YOUR INSTRUCTIONS: For this task, output exactly the lines of the material below starting at the line with "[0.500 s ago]" and ending at the line with "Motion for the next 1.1"; pictures are to be excluded.
+++ AVAILABLE RECORDS +++
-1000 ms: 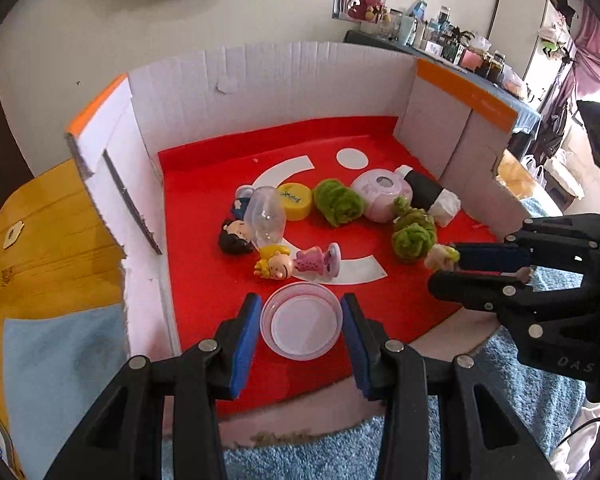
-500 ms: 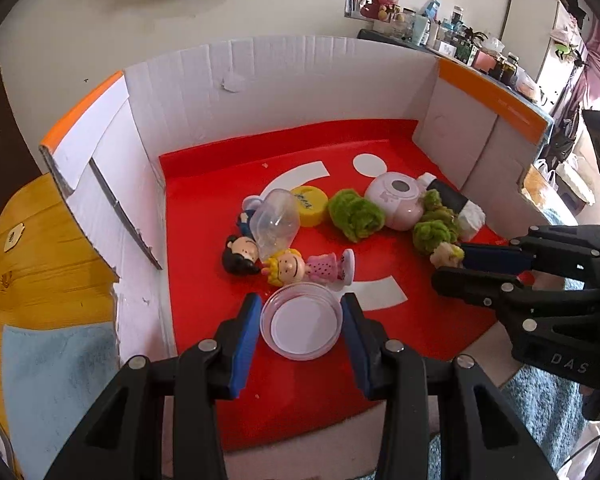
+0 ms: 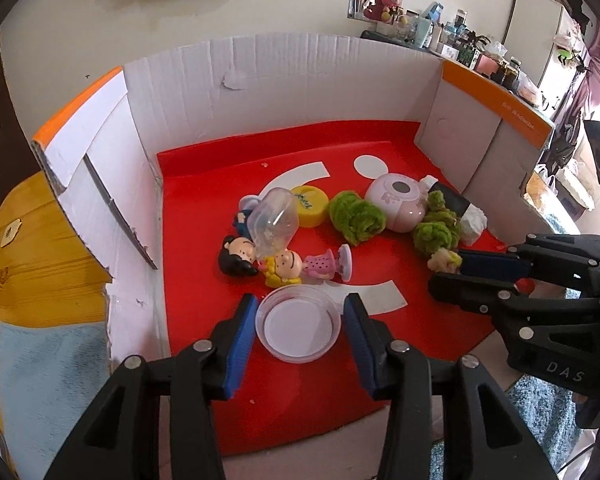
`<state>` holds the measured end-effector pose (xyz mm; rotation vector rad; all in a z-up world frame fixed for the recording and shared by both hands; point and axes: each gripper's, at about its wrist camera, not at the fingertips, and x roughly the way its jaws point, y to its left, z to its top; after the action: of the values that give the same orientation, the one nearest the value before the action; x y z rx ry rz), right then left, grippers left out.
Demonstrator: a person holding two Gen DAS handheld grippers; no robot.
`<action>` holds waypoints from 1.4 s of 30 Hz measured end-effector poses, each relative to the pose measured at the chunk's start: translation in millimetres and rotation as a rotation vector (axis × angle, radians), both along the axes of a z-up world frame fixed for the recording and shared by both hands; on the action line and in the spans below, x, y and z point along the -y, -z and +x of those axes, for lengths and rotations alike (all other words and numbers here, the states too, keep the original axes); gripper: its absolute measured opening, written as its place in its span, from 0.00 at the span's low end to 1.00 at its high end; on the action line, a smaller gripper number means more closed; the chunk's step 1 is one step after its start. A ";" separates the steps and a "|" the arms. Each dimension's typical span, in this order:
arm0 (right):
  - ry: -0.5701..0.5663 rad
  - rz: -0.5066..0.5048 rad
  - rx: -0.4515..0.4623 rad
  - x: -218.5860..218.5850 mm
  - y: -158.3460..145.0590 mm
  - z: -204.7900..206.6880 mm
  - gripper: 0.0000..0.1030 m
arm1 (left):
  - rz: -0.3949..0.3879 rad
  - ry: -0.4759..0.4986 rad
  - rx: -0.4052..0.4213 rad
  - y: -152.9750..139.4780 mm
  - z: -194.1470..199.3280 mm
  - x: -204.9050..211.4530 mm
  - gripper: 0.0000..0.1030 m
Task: Organize objects
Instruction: 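Lower the white lid and yellow figurine onto the red floor, then open both grippers to release the lid and figurine, then withdraw both grippers out of the box over the towel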
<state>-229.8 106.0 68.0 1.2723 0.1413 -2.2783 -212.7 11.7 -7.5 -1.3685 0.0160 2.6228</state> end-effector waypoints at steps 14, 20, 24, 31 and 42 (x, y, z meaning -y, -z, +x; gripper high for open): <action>-0.004 -0.004 -0.031 0.1 -3.8 5.2 0.56 | 0.000 -0.009 -0.040 -10.4 10.2 -1.1 0.52; -0.003 -0.014 -0.040 -2.5 -6.4 7.9 0.56 | -0.037 -0.044 -0.087 -18.4 20.9 4.1 0.70; -0.004 -0.031 -0.049 -3.7 -9.2 12.1 0.56 | -0.028 -0.065 -0.094 -21.0 26.7 12.1 0.70; -0.007 -0.056 -0.078 -4.8 -13.0 23.6 0.63 | -0.016 -0.079 -0.109 -22.6 37.6 16.7 0.71; 0.003 -0.080 -0.138 -9.7 -25.9 43.3 0.77 | -0.014 -0.095 -0.156 -30.1 56.8 14.0 0.90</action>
<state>-186.4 115.7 93.9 1.0762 0.0957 -2.3490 -155.8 -2.3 22.6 -1.1936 -0.0096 2.8070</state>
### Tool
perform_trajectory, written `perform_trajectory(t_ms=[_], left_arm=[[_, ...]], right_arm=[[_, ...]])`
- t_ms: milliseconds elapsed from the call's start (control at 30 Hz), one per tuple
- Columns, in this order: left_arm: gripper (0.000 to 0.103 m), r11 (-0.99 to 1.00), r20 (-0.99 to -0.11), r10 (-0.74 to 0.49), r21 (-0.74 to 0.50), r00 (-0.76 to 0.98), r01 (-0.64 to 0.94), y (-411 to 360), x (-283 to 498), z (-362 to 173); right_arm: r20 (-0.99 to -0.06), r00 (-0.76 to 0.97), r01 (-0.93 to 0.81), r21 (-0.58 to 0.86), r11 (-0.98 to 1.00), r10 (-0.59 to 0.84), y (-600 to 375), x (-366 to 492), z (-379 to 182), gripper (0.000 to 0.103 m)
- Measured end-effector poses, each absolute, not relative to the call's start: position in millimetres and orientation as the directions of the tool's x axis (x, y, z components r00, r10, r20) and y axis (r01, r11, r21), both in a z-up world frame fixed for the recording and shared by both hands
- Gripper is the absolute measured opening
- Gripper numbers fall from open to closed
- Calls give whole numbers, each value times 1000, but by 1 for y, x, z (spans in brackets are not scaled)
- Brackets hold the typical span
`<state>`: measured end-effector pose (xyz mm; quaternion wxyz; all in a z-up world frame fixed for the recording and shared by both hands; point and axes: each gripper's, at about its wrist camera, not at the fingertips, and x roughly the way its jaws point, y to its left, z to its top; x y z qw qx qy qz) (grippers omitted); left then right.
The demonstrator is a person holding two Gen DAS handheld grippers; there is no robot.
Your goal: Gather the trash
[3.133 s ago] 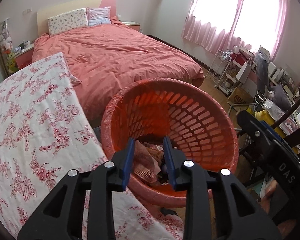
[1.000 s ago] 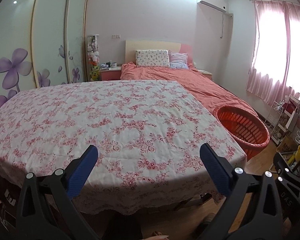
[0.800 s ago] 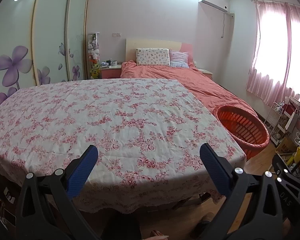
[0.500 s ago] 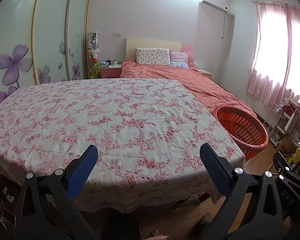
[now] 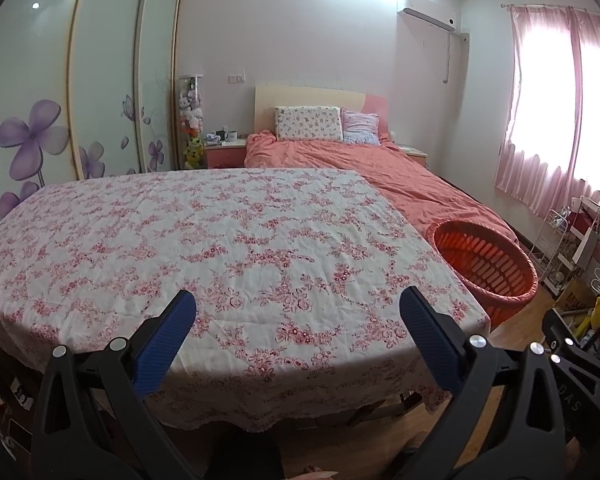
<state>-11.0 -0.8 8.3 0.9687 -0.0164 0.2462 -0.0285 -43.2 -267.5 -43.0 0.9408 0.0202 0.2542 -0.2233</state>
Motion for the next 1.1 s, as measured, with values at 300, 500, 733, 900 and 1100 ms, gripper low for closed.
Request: perform_trajectory(t_ms=[300, 500, 733, 900, 1100], left_arm=[[100, 1000, -459, -2, -4, 888, 1, -3, -12, 11], [100, 1000, -471, 1, 11, 882, 4, -5, -12, 9], [100, 1000, -478, -9, 9, 878, 15, -6, -12, 8], [100, 1000, -481, -9, 7, 876, 14, -6, -12, 8], [100, 1000, -492, -11, 0, 870, 13, -5, -10, 7]], right_arm=[[-492, 770, 429, -73, 900, -407, -267, -43, -42, 99], [-492, 769, 429, -74, 900, -407, -267, -43, -43, 99], [-493, 769, 430, -71, 900, -406, -268, -42, -44, 99], [-490, 770, 432, -72, 899, -409, -267, -42, -44, 99], [-489, 770, 434, -72, 898, -411, -268, -43, -43, 99]])
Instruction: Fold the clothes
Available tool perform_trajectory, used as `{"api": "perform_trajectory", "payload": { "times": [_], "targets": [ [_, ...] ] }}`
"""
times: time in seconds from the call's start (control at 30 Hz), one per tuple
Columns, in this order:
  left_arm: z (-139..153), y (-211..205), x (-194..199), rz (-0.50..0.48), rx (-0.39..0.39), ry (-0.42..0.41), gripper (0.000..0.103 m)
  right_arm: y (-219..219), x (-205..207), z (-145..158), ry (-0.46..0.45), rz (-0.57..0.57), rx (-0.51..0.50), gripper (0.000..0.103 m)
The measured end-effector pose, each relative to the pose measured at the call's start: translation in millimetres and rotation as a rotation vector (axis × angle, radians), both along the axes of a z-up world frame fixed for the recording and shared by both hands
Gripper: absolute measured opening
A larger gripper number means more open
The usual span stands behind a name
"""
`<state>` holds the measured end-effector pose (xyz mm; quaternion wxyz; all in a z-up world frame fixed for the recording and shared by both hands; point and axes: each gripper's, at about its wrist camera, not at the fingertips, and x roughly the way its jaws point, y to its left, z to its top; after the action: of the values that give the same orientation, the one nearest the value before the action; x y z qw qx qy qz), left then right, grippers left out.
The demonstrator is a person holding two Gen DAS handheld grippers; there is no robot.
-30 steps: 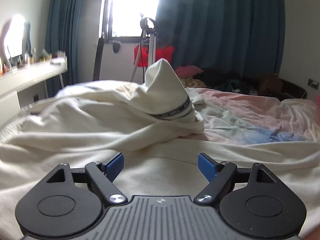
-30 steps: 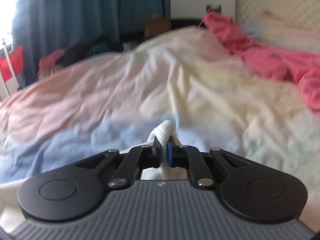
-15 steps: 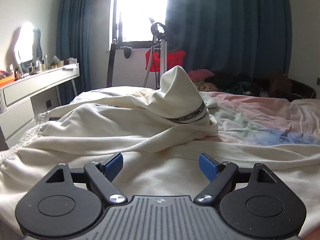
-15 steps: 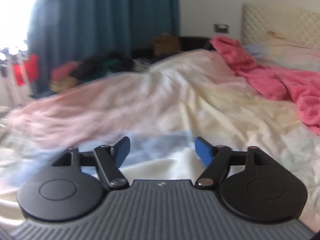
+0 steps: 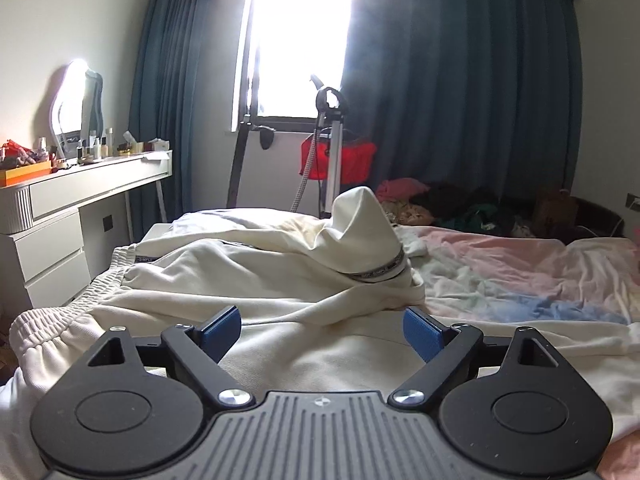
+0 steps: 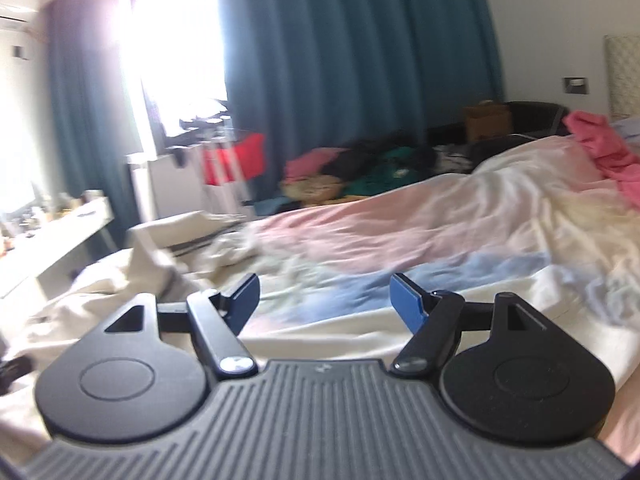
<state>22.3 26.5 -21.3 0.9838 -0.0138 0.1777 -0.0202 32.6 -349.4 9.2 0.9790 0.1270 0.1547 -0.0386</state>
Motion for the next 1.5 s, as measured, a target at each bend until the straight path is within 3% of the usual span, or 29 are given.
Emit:
{"api": "perform_trajectory", "payload": {
  "times": [0.23,0.57,0.8,1.1,1.3,1.5],
  "targets": [
    [1,-18,-28,-0.049,0.048,-0.007,0.091,43,-35,-3,-0.042,0.075,-0.033,0.073],
    [-8,-26,-37,-0.057,0.031,0.046,0.091,63,-37,-7,-0.004,0.11,-0.039,0.073],
    [-6,-40,-28,-0.119,0.041,0.066,0.091,65,-38,-11,0.016,0.123,-0.035,0.073],
    [17,-59,43,-0.186,0.021,0.051,0.098,54,-18,-28,0.068,0.109,0.052,0.073],
    [-9,-67,75,-0.15,-0.021,0.087,0.098,45,0,-47,0.14,0.11,0.129,0.073],
    [-23,-74,73,-0.202,0.023,0.065,0.101,27,3,-58,0.194,0.064,0.283,0.074]
  ]
}}
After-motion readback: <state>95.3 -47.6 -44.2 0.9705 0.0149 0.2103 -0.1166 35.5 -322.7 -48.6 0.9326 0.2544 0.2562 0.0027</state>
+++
SOLUTION TO THIS EXERCISE:
[0.500 s ago] 
[now] 
<state>-11.0 -0.8 8.3 0.9687 -0.0164 0.2462 -0.0285 -43.2 -267.5 -43.0 0.9408 0.0202 0.2542 -0.2233</state>
Motion for the next 1.1 s, as measured, with values at 300, 500, 733, 900 and 1100 ms, gripper low for closed.

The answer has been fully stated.